Exercise ->
Look for the line containing "Now the black" in the records below. Then output it and all the lines that follow, exactly and without any others.

(Beginning of The input)

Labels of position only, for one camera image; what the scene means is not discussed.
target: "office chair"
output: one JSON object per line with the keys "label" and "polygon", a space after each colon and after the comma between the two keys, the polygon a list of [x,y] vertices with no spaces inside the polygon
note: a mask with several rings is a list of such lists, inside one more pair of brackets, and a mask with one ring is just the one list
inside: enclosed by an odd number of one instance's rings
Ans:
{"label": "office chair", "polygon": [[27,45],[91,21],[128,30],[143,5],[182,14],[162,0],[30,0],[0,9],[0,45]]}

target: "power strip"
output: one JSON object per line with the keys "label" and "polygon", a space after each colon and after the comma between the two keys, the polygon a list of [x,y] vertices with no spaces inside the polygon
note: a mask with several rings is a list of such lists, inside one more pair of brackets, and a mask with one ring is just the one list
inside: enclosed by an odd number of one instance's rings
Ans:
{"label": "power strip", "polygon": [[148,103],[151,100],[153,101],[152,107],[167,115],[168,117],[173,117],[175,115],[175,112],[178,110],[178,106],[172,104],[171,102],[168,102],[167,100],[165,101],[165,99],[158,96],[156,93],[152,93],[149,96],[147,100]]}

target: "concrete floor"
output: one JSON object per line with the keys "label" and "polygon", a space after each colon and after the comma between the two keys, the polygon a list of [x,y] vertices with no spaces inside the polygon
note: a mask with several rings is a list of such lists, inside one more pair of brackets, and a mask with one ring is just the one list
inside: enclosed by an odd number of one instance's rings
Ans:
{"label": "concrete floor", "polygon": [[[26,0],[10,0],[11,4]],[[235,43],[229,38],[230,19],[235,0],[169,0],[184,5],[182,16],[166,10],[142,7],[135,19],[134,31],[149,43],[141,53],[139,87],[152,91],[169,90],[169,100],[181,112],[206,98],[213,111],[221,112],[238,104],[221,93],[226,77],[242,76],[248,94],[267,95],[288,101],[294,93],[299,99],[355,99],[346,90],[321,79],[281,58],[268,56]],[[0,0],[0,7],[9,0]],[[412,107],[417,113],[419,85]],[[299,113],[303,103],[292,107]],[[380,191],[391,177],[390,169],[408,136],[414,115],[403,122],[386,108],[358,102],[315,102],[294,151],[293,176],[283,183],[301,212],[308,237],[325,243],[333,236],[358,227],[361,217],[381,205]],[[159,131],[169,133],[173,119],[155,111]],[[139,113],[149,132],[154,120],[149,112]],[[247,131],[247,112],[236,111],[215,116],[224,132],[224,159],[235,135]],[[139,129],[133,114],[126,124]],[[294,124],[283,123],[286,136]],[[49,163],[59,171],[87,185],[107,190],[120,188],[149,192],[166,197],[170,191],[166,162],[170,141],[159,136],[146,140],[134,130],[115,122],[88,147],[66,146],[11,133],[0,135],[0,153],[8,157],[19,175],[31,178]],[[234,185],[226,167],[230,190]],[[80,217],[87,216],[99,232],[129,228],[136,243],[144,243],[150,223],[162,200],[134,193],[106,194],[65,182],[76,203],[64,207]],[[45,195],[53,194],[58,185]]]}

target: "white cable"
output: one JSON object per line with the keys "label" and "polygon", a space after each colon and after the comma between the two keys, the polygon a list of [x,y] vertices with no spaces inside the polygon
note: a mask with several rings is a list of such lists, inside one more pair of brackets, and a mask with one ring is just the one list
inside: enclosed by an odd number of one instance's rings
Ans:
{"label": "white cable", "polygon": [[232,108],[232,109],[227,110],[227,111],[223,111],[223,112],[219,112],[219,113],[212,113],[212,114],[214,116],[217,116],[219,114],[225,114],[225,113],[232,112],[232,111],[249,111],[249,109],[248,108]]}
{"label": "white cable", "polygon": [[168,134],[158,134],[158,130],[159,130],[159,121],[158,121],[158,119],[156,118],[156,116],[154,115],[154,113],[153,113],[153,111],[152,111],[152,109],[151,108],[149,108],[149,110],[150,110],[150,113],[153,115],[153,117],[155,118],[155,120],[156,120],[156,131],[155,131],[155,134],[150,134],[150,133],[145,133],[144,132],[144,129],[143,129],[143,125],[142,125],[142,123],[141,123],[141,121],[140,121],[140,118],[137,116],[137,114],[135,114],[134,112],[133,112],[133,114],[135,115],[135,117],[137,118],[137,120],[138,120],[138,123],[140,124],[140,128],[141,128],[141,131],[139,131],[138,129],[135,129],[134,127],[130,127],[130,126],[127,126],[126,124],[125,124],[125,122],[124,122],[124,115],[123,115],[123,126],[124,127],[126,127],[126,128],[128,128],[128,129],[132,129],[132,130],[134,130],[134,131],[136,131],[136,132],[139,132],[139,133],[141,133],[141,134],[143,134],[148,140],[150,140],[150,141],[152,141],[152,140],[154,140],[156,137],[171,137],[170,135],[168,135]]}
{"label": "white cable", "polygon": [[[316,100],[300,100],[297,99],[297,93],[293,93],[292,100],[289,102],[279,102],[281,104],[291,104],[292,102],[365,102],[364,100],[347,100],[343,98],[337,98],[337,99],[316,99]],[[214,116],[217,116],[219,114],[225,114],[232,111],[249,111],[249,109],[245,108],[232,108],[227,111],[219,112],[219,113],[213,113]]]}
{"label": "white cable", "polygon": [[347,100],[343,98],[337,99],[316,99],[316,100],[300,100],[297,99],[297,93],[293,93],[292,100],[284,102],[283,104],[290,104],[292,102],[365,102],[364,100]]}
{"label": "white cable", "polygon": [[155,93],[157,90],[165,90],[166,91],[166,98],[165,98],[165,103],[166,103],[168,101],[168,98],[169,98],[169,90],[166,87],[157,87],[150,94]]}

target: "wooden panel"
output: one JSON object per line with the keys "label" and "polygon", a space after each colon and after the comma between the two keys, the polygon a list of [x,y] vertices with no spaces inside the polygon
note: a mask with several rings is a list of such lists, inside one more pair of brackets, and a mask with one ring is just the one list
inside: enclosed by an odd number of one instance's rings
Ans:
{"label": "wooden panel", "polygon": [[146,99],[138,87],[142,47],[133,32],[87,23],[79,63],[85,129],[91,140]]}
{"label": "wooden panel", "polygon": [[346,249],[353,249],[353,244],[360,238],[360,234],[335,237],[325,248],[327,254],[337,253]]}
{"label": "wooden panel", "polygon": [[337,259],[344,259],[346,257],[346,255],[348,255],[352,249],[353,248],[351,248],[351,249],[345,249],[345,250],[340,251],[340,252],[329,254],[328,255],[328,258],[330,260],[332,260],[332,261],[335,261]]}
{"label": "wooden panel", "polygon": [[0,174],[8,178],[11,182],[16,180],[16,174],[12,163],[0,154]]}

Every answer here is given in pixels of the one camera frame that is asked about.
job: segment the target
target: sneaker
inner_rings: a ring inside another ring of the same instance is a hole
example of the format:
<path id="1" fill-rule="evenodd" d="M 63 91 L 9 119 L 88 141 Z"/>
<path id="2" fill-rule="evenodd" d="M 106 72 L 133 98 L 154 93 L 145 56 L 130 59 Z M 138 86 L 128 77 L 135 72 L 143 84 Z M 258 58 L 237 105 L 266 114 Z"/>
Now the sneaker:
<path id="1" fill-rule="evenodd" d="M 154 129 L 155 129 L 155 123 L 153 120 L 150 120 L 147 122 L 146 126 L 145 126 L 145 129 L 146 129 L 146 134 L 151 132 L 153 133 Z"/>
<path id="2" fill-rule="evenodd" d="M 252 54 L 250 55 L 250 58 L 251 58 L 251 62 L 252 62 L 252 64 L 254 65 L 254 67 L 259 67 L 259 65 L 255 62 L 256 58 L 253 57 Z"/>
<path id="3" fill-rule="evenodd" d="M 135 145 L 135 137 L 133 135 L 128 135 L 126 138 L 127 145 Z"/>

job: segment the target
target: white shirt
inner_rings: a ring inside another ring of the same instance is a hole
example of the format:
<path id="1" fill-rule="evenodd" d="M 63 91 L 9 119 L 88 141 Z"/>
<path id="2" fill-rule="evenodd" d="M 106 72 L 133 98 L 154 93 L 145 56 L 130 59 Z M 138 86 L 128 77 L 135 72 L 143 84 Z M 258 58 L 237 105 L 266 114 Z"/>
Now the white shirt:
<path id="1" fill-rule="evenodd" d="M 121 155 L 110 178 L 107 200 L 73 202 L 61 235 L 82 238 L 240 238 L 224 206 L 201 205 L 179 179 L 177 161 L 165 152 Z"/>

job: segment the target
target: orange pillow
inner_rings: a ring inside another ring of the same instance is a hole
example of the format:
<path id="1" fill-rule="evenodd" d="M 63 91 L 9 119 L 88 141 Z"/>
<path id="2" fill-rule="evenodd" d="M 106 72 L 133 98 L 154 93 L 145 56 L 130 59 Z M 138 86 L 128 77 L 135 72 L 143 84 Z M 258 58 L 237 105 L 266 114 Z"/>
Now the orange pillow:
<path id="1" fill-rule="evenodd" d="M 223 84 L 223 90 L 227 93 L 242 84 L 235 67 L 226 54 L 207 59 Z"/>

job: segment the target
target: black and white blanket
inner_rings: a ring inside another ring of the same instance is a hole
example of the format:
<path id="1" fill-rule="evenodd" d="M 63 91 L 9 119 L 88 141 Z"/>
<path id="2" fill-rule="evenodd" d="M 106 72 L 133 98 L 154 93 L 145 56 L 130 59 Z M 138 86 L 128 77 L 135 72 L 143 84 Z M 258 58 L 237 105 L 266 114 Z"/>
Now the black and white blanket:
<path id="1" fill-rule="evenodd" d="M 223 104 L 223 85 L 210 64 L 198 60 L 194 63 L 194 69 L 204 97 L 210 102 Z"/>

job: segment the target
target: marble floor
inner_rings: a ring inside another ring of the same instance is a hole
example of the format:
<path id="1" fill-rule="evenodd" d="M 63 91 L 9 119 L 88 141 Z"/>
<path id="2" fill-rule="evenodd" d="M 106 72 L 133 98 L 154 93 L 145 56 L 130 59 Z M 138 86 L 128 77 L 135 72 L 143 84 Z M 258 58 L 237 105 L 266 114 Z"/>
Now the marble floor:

(End of The input)

Answer to this task ->
Now the black and white blanket:
<path id="1" fill-rule="evenodd" d="M 223 104 L 223 85 L 210 64 L 198 60 L 194 63 L 194 69 L 204 97 L 210 102 Z"/>

job: segment the target
target: marble floor
inner_rings: a ring inside another ring of the same instance is a hole
example of the format:
<path id="1" fill-rule="evenodd" d="M 63 91 L 9 119 L 88 141 Z"/>
<path id="2" fill-rule="evenodd" d="M 106 72 L 133 98 L 154 93 L 145 56 L 130 59 Z M 138 86 L 128 77 L 135 72 L 143 84 Z M 258 58 L 237 105 L 266 114 Z"/>
Now the marble floor:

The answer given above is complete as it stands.